Please count the lines in the records below that include the word "picture" and report only the total.

━━━━━ Exercise materials

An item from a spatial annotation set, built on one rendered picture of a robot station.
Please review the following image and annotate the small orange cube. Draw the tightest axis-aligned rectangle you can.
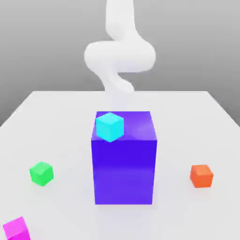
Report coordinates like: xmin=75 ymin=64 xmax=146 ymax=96
xmin=189 ymin=164 xmax=214 ymax=189

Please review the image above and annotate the small green cube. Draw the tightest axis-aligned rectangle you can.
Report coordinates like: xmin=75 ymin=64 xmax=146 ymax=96
xmin=29 ymin=161 xmax=54 ymax=187

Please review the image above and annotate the small magenta cube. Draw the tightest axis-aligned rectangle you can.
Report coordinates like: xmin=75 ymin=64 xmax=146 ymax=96
xmin=2 ymin=216 xmax=31 ymax=240

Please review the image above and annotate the large purple box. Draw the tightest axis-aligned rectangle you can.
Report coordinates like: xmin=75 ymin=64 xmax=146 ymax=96
xmin=90 ymin=111 xmax=158 ymax=205

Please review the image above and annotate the small cyan cube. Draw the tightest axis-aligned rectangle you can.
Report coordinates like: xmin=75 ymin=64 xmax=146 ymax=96
xmin=95 ymin=112 xmax=125 ymax=143

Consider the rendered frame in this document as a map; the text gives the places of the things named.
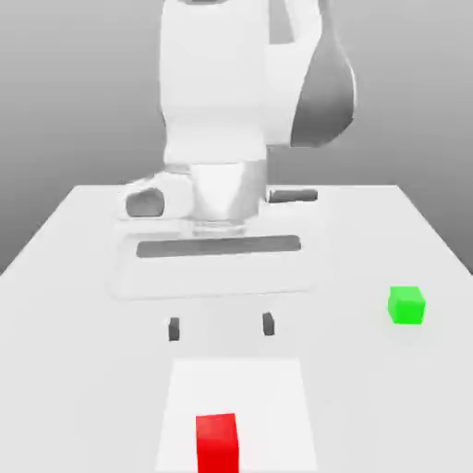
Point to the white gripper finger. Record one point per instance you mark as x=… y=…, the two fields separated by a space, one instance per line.
x=268 y=325
x=173 y=329

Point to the small red cube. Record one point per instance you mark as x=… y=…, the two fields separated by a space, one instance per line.
x=217 y=443

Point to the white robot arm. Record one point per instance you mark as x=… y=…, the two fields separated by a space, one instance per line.
x=214 y=92

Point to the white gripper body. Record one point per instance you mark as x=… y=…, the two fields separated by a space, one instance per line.
x=218 y=273

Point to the small green cube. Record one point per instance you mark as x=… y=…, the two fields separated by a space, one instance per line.
x=406 y=306

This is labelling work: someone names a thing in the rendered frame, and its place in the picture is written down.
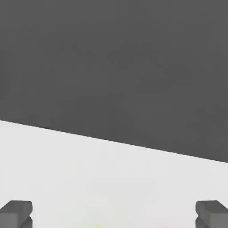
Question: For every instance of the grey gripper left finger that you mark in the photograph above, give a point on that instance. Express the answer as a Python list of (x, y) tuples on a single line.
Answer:
[(15, 213)]

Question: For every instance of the small green cube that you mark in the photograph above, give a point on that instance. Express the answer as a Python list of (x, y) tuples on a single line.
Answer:
[(95, 227)]

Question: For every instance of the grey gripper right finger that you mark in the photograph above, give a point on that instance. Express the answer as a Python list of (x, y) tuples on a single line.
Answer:
[(212, 213)]

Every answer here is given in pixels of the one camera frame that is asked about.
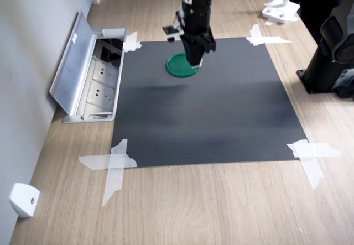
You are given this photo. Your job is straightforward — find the round green lid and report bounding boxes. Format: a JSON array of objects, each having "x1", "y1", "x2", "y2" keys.
[{"x1": 165, "y1": 53, "x2": 200, "y2": 79}]

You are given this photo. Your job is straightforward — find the white masking tape patch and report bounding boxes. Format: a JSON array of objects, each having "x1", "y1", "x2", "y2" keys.
[
  {"x1": 122, "y1": 30, "x2": 143, "y2": 54},
  {"x1": 245, "y1": 23, "x2": 292, "y2": 47},
  {"x1": 78, "y1": 138, "x2": 138, "y2": 208},
  {"x1": 286, "y1": 139, "x2": 343, "y2": 190}
]

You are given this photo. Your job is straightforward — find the dark grey mat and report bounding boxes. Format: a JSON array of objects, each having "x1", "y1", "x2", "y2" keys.
[{"x1": 110, "y1": 37, "x2": 308, "y2": 169}]

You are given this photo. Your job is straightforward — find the white power socket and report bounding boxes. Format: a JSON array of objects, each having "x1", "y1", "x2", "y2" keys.
[
  {"x1": 92, "y1": 60, "x2": 118, "y2": 81},
  {"x1": 86, "y1": 81, "x2": 116, "y2": 104}
]

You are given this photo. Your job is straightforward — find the grey partition panel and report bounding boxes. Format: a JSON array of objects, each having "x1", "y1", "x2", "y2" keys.
[{"x1": 0, "y1": 0, "x2": 95, "y2": 245}]

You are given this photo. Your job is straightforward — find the white taped table bracket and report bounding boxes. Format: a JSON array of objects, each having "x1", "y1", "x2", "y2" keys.
[{"x1": 261, "y1": 0, "x2": 301, "y2": 26}]

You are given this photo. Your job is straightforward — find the cable duct socket box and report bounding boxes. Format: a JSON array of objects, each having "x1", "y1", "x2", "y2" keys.
[{"x1": 62, "y1": 27, "x2": 128, "y2": 124}]

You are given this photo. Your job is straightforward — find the aluminium cable duct flap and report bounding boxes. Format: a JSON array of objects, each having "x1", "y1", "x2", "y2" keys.
[{"x1": 49, "y1": 11, "x2": 98, "y2": 116}]

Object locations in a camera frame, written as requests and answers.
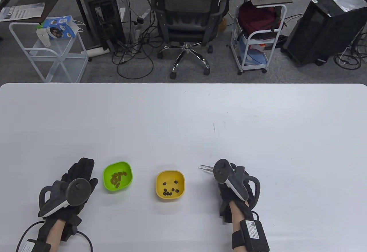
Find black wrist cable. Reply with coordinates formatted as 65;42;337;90
16;220;94;252

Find person's right hand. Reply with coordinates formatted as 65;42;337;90
215;163;260;224

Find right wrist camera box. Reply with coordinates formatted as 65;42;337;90
231;219;270;252

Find pile of brown raisins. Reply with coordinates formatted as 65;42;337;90
110;171;128;189

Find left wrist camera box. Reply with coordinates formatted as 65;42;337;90
19;239;52;252

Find group of dark coffee beans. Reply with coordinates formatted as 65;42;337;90
162;180;180;197

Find green plastic bowl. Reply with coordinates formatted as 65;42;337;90
103;161;133;191

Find maroon backpack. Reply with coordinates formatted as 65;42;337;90
238;1;285;36

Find closed black computer tower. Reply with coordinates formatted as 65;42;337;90
280;0;367;68

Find empty white wire cart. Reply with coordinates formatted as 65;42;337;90
9;22;89;83

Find coiled black floor cables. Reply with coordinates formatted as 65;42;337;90
333;27;367;70

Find blue bag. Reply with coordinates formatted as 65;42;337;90
243;43;269;66

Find person's left hand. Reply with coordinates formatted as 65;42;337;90
37;157;99;237

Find blue printed carton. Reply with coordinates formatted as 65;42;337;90
42;15;78;40

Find person's left forearm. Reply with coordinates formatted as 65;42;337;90
45;219;66;252

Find open-sided black computer tower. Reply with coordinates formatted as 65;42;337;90
71;0;127;52

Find left glove-mounted black controller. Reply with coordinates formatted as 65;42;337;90
38;178;92;218

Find loaded white wire cart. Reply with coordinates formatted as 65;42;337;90
230;3;287;75

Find folded newspaper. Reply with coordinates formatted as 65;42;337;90
0;3;46;22

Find yellow plastic bowl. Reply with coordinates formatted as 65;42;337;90
155;170;186;200

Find right glove-mounted black controller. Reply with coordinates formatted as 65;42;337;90
214;159;261;207

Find white power strip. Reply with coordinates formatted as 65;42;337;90
80;47;110;57

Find small white bottle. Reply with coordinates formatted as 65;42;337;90
36;28;51;47

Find person's right forearm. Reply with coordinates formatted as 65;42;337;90
229;200;250;252

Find black office chair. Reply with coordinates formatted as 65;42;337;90
151;0;232;80

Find glove-mounted black controller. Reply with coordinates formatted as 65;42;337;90
38;178;92;218
214;159;261;207

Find tangle of black floor cables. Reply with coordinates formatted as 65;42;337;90
111;0;162;80

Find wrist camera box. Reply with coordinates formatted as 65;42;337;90
231;219;270;252
19;239;52;252

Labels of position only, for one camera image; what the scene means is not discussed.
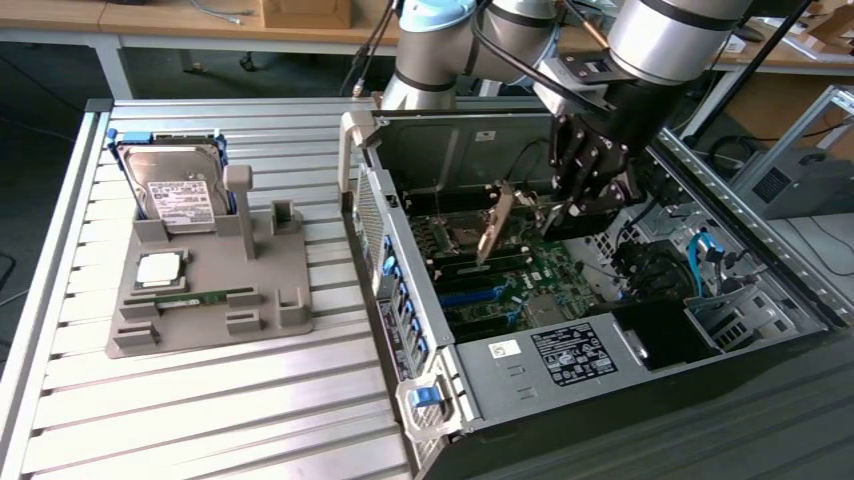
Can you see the grey computer tower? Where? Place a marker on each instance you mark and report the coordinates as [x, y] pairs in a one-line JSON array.
[[801, 185]]

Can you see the blue case latch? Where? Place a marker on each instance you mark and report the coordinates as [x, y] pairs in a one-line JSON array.
[[423, 397]]

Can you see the wooden desk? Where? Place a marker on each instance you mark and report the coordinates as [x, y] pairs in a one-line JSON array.
[[777, 56], [54, 20]]

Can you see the cardboard box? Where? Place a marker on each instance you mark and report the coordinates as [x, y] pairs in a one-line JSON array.
[[301, 12]]

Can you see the graphics card with metal bracket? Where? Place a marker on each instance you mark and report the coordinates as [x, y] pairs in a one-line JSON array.
[[494, 225]]

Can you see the green motherboard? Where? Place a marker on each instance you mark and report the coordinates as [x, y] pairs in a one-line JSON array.
[[554, 260]]

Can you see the CPU socket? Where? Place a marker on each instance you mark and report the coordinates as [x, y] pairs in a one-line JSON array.
[[461, 232]]

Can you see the silver disk bay cage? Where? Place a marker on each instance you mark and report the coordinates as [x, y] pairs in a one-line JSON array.
[[654, 225]]

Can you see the black stand pole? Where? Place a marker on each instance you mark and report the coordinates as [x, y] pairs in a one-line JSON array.
[[744, 75]]

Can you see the white box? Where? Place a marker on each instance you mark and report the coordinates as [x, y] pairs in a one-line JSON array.
[[736, 45]]

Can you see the black monitor stand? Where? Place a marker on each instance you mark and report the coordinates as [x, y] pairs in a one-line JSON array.
[[750, 31]]

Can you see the grey disk bay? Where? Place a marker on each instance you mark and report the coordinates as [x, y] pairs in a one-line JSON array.
[[754, 310]]

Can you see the green RAM stick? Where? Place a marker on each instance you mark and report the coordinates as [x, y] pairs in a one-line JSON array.
[[194, 298]]

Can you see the open grey PC case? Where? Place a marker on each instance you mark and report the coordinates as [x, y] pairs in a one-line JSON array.
[[370, 210]]

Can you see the silver CPU chip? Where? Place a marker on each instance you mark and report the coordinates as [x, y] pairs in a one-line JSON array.
[[161, 270]]

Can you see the hard disk with blue carrier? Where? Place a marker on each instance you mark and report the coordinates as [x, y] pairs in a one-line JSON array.
[[174, 190]]

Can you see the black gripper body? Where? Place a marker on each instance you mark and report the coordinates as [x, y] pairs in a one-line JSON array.
[[648, 115]]

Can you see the grey parts rack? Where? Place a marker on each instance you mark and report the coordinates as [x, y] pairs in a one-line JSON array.
[[194, 325]]

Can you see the aluminium profile frame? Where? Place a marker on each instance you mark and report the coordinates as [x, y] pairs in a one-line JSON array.
[[830, 95]]

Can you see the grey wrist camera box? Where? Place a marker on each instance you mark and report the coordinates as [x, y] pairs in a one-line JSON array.
[[581, 70]]

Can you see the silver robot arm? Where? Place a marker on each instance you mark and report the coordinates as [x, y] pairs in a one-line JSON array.
[[668, 35]]

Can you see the grey power supply unit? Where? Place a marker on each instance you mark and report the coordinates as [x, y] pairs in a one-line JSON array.
[[481, 380]]

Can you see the blue expansion slot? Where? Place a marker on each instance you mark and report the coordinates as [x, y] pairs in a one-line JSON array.
[[467, 297]]

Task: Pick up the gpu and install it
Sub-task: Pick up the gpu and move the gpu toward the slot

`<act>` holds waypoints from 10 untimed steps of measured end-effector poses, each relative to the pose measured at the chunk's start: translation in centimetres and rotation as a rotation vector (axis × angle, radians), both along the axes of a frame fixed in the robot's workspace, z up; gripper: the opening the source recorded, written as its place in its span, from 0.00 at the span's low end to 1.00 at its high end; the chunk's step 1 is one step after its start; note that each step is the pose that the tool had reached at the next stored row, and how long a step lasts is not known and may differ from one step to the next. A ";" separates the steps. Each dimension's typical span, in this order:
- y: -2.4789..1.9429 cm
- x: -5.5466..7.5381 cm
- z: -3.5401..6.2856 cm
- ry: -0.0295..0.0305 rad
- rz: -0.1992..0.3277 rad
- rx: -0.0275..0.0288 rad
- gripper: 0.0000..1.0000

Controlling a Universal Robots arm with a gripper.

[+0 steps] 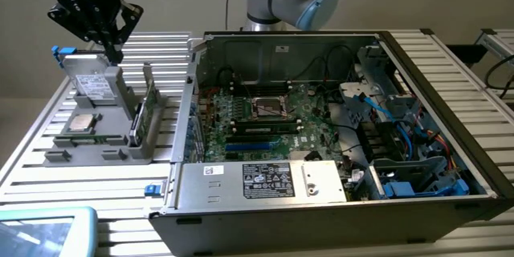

━━━━━━━━━━

Exercise response: 2